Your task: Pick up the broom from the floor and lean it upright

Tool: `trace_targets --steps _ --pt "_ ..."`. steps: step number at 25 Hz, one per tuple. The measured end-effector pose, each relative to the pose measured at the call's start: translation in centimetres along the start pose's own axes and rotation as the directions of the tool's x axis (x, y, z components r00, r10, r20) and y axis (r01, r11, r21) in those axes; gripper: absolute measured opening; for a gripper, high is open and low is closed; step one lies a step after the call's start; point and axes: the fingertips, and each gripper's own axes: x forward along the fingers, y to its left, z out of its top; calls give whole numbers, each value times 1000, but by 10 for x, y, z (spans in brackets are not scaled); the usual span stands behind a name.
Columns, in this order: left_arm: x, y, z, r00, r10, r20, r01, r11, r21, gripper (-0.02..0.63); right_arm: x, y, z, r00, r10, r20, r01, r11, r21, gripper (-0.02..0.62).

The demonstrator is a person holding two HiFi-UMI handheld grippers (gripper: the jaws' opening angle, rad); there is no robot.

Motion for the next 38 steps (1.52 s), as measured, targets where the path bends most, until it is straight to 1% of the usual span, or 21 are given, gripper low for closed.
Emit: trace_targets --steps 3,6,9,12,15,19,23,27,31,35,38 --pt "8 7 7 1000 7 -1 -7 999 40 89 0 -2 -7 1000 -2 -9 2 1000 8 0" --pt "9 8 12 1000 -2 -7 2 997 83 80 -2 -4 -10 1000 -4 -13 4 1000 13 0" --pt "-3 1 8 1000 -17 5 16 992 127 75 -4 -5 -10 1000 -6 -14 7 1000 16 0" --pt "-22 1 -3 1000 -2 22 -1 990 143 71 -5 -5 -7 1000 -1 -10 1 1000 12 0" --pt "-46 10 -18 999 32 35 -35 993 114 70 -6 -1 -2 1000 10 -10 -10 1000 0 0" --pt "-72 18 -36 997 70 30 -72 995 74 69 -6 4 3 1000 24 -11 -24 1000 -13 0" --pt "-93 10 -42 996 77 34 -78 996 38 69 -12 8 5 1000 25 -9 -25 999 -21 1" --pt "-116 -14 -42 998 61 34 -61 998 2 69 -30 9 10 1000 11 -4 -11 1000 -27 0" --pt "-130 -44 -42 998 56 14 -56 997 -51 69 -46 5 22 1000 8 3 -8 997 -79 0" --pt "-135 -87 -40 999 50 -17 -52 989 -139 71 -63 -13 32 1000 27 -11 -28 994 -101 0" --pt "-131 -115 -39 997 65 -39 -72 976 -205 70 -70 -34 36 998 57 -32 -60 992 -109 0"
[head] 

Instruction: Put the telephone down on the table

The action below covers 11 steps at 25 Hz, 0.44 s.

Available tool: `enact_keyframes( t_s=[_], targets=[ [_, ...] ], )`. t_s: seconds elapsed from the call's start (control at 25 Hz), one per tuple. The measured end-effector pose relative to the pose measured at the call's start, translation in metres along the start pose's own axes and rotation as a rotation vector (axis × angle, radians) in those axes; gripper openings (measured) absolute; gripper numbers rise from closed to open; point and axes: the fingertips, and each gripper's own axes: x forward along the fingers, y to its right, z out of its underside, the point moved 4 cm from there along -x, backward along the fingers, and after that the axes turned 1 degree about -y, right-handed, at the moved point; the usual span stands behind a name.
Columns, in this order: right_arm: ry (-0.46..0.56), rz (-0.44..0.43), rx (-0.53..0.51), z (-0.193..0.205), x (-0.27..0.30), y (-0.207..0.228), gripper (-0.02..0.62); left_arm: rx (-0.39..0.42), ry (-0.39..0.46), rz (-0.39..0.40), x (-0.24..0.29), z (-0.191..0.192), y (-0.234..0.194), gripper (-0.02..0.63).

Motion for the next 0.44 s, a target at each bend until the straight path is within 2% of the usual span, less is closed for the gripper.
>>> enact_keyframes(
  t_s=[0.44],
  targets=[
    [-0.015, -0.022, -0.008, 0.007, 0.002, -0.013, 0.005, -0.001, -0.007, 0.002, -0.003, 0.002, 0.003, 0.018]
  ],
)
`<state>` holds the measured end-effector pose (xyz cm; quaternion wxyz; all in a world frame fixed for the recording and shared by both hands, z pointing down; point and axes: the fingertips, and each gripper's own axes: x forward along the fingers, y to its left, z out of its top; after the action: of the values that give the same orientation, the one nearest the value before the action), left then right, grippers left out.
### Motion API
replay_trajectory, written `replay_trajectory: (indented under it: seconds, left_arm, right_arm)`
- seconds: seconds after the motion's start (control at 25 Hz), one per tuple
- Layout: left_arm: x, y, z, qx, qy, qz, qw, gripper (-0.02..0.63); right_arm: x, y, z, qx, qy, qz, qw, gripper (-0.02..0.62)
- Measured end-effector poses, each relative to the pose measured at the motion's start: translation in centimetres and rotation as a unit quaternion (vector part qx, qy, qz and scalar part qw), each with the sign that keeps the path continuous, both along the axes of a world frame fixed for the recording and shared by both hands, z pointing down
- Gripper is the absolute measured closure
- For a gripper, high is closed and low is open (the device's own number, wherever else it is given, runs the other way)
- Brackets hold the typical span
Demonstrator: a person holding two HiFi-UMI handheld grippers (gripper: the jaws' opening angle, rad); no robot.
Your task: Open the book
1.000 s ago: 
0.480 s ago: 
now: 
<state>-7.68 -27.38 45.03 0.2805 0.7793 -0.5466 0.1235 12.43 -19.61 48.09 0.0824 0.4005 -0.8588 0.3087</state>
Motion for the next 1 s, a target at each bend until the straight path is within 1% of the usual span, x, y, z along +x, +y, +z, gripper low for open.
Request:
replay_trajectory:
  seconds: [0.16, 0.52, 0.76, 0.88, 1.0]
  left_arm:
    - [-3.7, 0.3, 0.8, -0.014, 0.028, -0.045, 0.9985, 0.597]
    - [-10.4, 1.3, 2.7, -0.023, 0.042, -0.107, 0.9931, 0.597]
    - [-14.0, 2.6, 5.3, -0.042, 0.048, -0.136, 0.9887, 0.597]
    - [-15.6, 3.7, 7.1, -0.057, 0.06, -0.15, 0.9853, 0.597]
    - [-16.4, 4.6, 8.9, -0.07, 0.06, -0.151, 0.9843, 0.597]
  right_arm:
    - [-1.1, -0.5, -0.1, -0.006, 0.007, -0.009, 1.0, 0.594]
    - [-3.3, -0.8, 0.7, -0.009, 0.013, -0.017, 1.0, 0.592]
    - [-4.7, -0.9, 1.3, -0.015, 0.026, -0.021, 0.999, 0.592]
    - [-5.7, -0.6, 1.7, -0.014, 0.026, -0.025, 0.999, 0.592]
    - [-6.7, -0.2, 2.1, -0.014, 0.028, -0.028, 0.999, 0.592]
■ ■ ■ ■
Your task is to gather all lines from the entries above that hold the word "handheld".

__ANSWER TO THIS EXERCISE__
The demonstrator is a person holding two HiFi-UMI handheld grippers (gripper: the jaws' opening angle, rad); there is no robot.
Demonstrator: a person holding two HiFi-UMI handheld grippers (gripper: the jaws' opening angle, rad); no robot.

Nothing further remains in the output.